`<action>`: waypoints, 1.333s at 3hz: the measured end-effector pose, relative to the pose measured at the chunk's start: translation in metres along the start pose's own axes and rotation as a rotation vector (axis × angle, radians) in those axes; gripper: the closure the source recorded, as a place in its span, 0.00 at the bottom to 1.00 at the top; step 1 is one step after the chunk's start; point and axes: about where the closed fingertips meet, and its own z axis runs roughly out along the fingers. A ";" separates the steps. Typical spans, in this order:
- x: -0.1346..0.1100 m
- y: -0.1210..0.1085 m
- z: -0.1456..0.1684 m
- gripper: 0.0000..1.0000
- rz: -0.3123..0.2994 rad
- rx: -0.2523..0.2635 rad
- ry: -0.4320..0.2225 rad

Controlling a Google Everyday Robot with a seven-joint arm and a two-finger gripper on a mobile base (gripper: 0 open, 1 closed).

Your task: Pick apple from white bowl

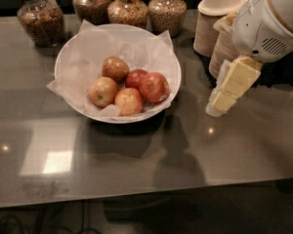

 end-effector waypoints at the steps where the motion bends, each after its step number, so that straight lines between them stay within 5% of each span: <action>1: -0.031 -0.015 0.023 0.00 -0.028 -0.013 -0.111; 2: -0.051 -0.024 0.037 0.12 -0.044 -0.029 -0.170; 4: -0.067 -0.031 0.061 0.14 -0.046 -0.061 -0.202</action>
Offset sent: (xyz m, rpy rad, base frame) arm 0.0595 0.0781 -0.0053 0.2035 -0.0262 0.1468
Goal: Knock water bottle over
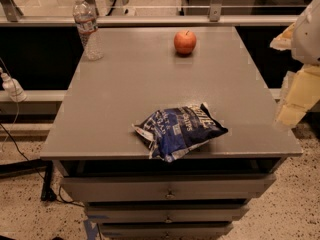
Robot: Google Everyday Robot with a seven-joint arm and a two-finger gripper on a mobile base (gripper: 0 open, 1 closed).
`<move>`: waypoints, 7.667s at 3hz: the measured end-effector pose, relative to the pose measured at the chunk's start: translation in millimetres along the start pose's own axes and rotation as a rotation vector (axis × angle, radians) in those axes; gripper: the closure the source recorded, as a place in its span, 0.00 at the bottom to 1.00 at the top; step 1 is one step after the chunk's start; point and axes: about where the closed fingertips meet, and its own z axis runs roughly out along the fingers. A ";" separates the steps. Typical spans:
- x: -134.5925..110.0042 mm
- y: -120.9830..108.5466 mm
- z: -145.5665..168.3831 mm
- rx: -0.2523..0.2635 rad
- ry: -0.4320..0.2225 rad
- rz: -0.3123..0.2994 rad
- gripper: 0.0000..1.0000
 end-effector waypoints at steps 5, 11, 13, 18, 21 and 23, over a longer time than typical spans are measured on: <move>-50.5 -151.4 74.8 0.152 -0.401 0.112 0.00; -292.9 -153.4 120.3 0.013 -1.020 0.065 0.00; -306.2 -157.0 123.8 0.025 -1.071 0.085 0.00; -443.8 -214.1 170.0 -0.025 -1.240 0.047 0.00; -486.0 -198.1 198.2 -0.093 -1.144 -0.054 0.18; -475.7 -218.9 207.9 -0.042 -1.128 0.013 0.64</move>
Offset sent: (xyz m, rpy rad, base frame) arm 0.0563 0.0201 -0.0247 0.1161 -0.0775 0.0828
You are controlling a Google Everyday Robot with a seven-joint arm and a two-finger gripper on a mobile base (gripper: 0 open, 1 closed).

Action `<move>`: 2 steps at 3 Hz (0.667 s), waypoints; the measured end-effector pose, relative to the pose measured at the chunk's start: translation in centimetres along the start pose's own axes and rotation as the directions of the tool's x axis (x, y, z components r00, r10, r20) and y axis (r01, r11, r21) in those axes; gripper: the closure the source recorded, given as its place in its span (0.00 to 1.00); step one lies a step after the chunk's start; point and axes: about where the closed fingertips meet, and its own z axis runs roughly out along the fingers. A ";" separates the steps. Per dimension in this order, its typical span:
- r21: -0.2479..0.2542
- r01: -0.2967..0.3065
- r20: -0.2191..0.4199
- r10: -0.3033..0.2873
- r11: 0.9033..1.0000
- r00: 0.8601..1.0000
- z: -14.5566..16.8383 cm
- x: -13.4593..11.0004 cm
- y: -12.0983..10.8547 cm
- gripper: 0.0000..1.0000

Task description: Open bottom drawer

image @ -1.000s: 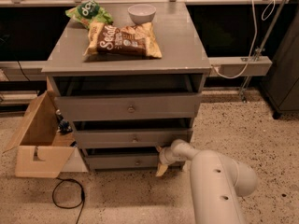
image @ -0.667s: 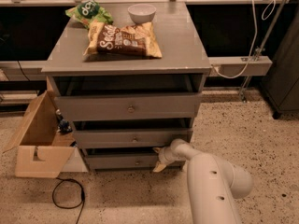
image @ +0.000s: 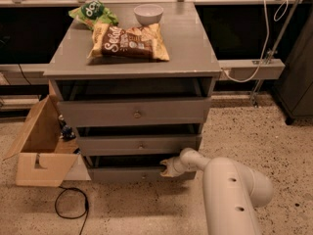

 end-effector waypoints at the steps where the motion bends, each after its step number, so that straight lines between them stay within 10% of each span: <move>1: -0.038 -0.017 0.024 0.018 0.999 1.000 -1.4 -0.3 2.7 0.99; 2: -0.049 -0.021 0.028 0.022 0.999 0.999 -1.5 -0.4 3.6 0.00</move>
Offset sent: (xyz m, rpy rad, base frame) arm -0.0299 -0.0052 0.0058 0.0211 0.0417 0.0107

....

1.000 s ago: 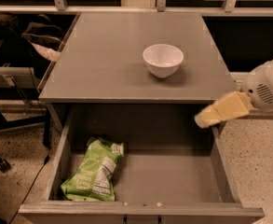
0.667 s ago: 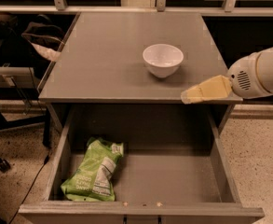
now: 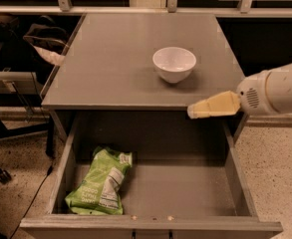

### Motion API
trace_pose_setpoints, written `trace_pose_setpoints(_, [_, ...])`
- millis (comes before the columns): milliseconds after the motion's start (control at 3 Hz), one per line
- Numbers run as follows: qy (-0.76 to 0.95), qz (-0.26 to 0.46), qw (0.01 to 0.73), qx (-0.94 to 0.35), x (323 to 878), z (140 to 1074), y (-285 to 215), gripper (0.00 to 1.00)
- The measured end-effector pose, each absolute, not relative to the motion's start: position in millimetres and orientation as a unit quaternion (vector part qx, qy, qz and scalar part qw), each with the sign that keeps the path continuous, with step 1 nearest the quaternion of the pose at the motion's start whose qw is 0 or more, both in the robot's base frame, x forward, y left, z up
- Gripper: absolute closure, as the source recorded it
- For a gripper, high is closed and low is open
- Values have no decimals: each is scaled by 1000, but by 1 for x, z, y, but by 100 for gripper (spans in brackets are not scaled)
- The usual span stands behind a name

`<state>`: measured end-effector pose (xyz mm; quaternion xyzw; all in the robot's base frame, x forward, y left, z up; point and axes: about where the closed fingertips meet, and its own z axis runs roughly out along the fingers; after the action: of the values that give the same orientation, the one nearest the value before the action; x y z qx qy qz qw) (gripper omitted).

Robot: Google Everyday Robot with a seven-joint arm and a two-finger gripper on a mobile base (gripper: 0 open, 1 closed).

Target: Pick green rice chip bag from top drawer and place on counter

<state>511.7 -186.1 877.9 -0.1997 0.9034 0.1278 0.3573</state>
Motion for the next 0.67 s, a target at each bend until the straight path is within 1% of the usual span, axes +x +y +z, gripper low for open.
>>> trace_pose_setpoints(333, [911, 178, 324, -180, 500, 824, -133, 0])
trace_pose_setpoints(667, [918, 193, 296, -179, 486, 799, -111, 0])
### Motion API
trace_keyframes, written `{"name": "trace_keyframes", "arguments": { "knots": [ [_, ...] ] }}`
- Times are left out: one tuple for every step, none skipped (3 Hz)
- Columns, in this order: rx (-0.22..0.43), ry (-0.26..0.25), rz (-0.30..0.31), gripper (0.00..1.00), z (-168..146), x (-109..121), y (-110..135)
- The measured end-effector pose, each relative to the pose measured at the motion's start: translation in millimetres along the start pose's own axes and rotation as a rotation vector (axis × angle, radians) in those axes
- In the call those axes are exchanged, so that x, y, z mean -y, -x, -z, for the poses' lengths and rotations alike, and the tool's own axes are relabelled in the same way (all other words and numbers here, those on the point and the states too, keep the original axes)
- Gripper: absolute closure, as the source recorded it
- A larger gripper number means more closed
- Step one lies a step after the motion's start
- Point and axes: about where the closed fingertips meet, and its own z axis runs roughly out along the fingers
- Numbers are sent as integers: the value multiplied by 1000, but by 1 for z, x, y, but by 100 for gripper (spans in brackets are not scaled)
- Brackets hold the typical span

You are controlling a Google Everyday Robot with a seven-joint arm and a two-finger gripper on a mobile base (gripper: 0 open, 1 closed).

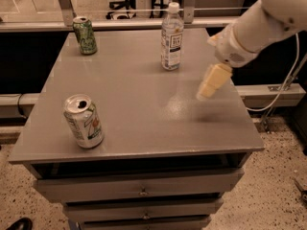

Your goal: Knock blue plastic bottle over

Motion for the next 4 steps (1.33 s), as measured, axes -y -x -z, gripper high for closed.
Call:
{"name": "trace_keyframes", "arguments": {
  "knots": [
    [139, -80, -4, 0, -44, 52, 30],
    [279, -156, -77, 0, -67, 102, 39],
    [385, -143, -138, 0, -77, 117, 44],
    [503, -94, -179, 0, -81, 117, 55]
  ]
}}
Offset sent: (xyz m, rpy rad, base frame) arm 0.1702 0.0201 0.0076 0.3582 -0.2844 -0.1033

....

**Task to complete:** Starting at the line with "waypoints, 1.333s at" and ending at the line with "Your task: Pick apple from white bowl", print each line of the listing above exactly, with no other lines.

**Expected answer:**
`<action>`: waypoints, 1.333s at 3hz: the measured end-effector pose, relative to the pose measured at the chunk's start: translation in metres along the start pose's own axes and rotation as a rotation vector (axis × angle, radians) in those axes; gripper: the closure the source recorded, as a place in its span, 0.00 at the bottom to 1.00 at the top; step 1 is one step after the chunk's start; point and axes: about where the closed fingertips meet, and its own z axis runs roughly out along the fingers. A ";" separates the steps. Typical spans, in this order:
- x: -0.1346..0.1100 m
- y: -0.1210..0.1085 m
- z: -0.1456..0.1684 m
- gripper: 0.0000..1.0000
- rz: -0.3123..0.2994 rad
- rx: -0.2523..0.2635 rad
- ry: -0.4320..0.2225 rad

Controlling a Google Everyday Robot with a seven-joint arm and a two-finger gripper on a mobile base (gripper: 0 open, 1 closed).

Your task: Pick apple from white bowl

This output is finished.